● **WHAT IS REQUIRED**:
Please show every line in the entries below that includes the word "disk".

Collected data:
====================

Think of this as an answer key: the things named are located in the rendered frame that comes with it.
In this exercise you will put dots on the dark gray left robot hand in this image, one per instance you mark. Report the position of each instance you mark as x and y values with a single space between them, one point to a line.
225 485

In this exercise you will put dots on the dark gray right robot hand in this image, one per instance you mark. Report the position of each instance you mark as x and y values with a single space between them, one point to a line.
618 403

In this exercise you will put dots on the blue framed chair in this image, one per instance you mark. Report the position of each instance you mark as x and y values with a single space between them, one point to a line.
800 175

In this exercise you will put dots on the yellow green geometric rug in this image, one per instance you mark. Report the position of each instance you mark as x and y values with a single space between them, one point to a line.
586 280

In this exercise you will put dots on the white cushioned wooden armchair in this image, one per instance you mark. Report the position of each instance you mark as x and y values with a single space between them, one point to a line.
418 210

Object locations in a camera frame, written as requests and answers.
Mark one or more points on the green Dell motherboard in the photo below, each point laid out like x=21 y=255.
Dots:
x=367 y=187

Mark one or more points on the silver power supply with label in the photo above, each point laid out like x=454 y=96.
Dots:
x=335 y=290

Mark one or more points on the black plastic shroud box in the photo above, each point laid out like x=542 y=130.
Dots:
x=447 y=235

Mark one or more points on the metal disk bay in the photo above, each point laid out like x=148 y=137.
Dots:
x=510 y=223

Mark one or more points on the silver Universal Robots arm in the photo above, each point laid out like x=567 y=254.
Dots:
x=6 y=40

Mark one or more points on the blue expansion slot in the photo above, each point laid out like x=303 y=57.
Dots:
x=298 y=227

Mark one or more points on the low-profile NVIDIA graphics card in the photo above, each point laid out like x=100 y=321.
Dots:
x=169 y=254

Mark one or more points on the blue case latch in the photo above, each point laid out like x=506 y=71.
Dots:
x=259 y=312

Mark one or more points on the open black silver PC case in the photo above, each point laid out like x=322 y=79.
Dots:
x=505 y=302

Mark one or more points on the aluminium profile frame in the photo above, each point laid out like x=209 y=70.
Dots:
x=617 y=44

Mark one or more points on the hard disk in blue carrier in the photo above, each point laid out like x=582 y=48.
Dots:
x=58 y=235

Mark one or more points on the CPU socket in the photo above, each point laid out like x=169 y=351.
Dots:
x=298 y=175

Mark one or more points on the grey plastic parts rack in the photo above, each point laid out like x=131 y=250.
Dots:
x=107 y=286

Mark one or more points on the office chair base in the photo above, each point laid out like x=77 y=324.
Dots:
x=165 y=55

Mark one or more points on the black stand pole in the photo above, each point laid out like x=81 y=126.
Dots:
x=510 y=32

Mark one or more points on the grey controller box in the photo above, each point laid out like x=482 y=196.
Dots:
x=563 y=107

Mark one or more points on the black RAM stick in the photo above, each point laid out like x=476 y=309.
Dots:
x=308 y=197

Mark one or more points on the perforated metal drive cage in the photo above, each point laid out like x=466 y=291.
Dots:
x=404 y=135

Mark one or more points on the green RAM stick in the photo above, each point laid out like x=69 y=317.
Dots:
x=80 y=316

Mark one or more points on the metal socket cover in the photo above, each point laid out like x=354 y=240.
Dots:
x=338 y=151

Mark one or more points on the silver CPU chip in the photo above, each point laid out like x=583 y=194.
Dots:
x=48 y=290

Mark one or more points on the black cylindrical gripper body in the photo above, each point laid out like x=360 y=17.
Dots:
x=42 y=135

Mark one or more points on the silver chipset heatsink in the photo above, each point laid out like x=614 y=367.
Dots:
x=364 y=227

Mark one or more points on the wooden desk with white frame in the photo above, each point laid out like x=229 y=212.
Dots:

====================

● **ANSWER FOR THE TASK**:
Mark one or more points on the metal disk bay in the photo above, each point laid out like x=148 y=137.
Mark one or more points on the hard disk in blue carrier in the photo above, each point laid out like x=582 y=48.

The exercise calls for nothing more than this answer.